The legendary Eothen had on it a number of cottages—more like rustic Catskill bungalows—where visitors could reside. Realtor Linda Stein who had brokered the deal stayed for a summer with Morrissey insisting that she shut lights when rooms were not in use. Not quite a conservationist, he was old school frugal and utilities out east are not cheap. Notables passed through: dutchesses, Kennedy’s and Radziwill’s, artists, musicians such as Lou Reed, the Rolling Stones. Curmudgeonly and loving, Paul Morrissey was the consummate host.
Friends and family celebrated him at his funeral this week hosted by his adoring nieces. Gerard Malanga, who had introduced Morrissey to Warhol in 1965, sent a poem. With speakers: the casting director Leonard Finger and music manager Danny Fields, much was made of Morrissey’s contradictions to a knowing crowd including Geraldine Smith and Susan Blond. A promoter of The Velvet Underground, Morrissey nevertheless cautioned against drug use. Compelled to sell the property long after Warhol died in 1987, he bought three units in the newly desirable trailer park nearby, just before the market surged for these waterfront residences now beached on cement foundations in rows. One for himself, the others for visiting family.
But back in the day, when Charles Henri Ford visited, and my documentary on Paul Bowles was fresh out of the lab, Paul Morrissey hosted a movie night in the main house. Charles, who billed himself “the first American Surrealist” and had published Bowles in View, wanted to see himself in the documentary. Everyone was pleased to have something to do on a random Saturday night. The guests included Morrissey’s neighbor Peter Beard, Indra Tamang, Ford’s “homme d’affaires,” a number of Julian Schnabel’s assistants, and Eiko Ishioka, who had just won an Academy Award for her costumes and makeup on Francis Ford Coppola’s DRACULA.

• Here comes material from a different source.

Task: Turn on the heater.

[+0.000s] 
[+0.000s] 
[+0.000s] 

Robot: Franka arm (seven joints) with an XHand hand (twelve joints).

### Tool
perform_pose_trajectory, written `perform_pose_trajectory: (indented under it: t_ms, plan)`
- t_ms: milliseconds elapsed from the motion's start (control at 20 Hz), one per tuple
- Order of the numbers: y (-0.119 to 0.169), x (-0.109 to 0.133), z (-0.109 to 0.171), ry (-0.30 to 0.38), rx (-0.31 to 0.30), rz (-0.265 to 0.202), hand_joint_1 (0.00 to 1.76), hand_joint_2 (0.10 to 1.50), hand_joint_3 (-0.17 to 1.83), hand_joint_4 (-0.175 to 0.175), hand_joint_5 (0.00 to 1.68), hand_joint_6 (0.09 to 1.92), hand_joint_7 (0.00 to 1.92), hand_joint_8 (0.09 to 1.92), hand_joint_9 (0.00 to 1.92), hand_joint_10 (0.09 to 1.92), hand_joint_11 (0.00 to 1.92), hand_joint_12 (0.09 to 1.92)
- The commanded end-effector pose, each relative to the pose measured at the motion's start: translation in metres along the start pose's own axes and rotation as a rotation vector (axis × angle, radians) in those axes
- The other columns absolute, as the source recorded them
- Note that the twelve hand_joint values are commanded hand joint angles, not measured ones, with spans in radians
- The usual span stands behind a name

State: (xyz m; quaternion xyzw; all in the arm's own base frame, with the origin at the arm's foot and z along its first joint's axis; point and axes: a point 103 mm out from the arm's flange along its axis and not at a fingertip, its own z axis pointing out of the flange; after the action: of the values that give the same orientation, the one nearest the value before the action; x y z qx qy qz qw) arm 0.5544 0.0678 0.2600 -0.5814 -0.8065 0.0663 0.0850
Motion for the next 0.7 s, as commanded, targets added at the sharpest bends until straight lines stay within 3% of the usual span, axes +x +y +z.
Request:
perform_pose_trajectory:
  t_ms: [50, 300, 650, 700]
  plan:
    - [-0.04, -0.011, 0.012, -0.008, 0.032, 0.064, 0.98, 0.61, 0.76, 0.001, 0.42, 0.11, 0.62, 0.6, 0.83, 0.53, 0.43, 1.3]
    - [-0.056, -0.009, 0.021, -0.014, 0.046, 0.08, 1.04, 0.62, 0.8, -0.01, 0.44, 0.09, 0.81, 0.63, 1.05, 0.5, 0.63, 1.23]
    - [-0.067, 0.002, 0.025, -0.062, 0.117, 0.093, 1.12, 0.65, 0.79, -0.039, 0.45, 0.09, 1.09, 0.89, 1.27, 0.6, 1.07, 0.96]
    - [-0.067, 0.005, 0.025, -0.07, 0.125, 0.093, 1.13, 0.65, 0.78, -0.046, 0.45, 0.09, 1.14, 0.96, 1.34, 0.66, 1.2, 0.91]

First up on the double feature was a homemade movie by Jonas Mekas filmed on the site. There was John John Kennedy as a baby cavorting over the rocks emerging from the sea, big sister Caroline frolicking with him. The hand-held style made me nervous. If this is what they are expecting, what will they make of the standard look of my work on the Queens-born American writer/ composer who lived in Tangier? I retreated to the toilet until I heard the first laughs at Bowles’ bold contradictory assertions. Though younger, Morrissey was cut from the same cloth as Bowles—both American originals.
As to Andy Warhol and his Factory, Paul Morrissey would deadpan, “That’s not a factory. That’s my office.”